In 2016, Ileanna, Diego Romero, and Katie Lowen conceived of Boombox, an alternative performance and creation space in a semi-truck trailer. After a season of serious renovations, the trailer was retrofitted with a lighting and sound system sufficient to host works by local and out of town artists. Boombox continues to operate as a community-driven creation and performance venue, aimed at providing artists the room to play outside of institutional expectations and traditional proscenium formats. Boombox is a DIY space at heart with a “quick and dirty” methodology that democratizes dance and performance. Split-Screen, a program folded into Boombox and funded by the City of Vancouver/ArtStarts, supported 20 artists under 25 who wanted accessible mentorship, research-creation space, and incubation time to work on their dance practice. Boombox, being a grassroots project, remains relevant to live arts practitioners in the local mileu. [RIP Boombox 2022]

Mentorship, production, writing, costume design and construction, dramaturgy, movement direction, and grant writing are growing branches of Ileanna’s dance practice that support her performance and creation work.

Ileanna dances for and with Action at a Distance/Vanessa Goodman, Sarah Wong, Teresa Salas, Diego Romero, Joe Dumit, and plastic orchid factory.

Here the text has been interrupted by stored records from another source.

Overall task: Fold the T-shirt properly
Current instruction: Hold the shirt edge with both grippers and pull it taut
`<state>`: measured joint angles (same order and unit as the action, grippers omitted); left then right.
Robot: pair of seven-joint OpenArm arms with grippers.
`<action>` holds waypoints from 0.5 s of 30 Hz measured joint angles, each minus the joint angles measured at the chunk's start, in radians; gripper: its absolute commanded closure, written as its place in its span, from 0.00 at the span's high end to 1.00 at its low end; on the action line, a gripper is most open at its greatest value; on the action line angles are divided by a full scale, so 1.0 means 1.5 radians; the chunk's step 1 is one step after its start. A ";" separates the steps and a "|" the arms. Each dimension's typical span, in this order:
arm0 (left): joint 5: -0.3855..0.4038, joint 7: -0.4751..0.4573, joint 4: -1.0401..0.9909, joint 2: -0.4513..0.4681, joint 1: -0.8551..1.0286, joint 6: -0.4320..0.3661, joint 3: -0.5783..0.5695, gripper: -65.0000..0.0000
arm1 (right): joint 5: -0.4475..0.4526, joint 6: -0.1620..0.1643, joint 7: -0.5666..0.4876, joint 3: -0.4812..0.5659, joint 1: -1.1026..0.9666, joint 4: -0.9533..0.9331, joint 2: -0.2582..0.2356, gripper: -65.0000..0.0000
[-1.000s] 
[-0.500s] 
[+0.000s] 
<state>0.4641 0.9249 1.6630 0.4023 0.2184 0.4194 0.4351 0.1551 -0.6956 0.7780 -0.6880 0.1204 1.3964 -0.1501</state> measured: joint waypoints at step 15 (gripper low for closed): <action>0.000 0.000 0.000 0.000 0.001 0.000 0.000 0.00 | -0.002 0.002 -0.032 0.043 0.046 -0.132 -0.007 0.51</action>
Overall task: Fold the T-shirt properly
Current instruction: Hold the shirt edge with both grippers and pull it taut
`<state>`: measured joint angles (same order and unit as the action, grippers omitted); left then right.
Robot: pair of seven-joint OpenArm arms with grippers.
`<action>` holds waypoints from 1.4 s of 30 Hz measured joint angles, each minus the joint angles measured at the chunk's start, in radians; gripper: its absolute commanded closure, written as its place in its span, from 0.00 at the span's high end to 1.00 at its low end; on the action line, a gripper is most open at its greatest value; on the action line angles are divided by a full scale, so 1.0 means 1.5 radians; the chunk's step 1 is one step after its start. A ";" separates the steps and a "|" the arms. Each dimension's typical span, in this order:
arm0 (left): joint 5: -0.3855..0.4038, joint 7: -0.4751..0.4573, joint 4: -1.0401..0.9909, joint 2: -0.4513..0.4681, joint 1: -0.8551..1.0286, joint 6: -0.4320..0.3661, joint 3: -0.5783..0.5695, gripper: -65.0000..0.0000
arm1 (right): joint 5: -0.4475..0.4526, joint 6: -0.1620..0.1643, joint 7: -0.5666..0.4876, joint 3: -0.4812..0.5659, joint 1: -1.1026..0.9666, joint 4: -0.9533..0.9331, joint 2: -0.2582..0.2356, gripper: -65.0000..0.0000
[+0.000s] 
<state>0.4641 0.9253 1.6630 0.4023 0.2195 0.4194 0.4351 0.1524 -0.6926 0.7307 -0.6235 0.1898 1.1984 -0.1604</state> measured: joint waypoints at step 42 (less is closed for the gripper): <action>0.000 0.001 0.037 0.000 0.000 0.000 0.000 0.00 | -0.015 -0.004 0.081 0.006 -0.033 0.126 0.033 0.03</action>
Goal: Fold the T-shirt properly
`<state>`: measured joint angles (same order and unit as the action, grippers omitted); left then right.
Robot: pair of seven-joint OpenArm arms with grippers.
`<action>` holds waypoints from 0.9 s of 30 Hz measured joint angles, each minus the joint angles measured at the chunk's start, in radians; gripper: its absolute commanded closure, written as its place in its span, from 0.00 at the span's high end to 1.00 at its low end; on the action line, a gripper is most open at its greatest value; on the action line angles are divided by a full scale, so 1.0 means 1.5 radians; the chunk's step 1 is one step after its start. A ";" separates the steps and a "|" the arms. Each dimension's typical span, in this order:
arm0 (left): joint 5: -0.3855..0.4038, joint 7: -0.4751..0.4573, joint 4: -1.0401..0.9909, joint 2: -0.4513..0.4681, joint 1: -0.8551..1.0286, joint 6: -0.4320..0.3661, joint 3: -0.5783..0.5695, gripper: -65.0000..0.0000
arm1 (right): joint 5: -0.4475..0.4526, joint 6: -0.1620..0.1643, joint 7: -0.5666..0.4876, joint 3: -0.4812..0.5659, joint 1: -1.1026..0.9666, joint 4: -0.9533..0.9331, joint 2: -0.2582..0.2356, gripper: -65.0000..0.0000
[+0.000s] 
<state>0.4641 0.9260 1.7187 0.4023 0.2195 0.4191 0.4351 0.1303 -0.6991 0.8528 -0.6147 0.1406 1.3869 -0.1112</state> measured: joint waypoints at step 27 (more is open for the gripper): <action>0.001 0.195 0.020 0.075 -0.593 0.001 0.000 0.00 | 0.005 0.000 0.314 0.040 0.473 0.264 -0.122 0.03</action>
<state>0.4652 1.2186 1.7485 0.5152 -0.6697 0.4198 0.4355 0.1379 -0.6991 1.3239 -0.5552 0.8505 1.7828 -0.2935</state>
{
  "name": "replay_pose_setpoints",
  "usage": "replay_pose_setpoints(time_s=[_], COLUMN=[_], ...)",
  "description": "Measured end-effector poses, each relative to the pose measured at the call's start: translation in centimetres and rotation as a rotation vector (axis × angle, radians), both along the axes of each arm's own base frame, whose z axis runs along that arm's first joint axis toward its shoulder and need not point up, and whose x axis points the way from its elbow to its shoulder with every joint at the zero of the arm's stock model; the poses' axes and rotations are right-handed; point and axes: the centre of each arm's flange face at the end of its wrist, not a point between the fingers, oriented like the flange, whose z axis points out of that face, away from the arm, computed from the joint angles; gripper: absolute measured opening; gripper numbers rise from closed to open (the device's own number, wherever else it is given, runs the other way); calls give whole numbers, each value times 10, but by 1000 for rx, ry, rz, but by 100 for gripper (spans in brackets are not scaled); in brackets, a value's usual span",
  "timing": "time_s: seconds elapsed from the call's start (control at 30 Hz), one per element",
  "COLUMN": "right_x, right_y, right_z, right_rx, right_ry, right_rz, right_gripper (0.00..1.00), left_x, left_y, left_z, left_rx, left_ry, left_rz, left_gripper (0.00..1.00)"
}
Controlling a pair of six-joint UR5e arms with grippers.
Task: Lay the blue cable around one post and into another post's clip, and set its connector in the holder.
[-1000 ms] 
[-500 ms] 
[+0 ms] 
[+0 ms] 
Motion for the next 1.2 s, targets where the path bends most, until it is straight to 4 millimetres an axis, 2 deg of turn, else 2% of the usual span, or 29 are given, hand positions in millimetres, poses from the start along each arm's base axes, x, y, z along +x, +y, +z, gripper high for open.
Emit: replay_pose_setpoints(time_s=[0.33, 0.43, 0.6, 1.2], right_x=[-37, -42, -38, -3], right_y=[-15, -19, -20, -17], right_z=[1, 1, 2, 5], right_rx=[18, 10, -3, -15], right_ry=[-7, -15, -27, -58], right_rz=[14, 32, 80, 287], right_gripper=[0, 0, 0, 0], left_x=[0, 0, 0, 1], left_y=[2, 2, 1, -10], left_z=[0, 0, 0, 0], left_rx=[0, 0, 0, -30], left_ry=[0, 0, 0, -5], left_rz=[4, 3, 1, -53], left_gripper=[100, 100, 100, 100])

In 2018 Ileanna completed her BA (joint honours degree in Sociology and Anthropology) at Simon Fraser University where she fell in love with sensory ethnography, anthropology of the senses, practice-as-research, and embodied methodologies/pedagogies. Her honours thesis developed the groundwork for Ileanna to think critically about how bodies and bodiliness are written into (and out of) text-based theory. Seeing the possibility to use her dance knowledge and experience to think about the broader social and cultural worlds she lives in, she began her MA (anthropology) to engage with the concept of agency within dance practice. Playing in a framework of embodied agency and legibility, Ileanna’s MA research sensed through the magical moment of choice-making and decision-taking in dance improvisation.Having experienced the difficult tensions of power and authority as they play out through dancing bodies, Ileanna’s academic work is broadly oriented toward building ethical engagements of dance making and dance practice that rectifies harmful mythologies of dance being inseparable from capitalist markets of surplus and alienated labour. Thinking about agency, Ileanna is curious about the ways that improvisation and scores can bring change to the discourses that shape dance technique, aesthetics, and relations of power.

Ileanna bagan her doctorate degree at UC Davis (Anthropology) in 2021. Her research continues in the vein of pleasure and care, and the ways that improvisation can reaffirm subjectivity and one’s own corporeal powers as they relate to collective aesthetic sensibilities.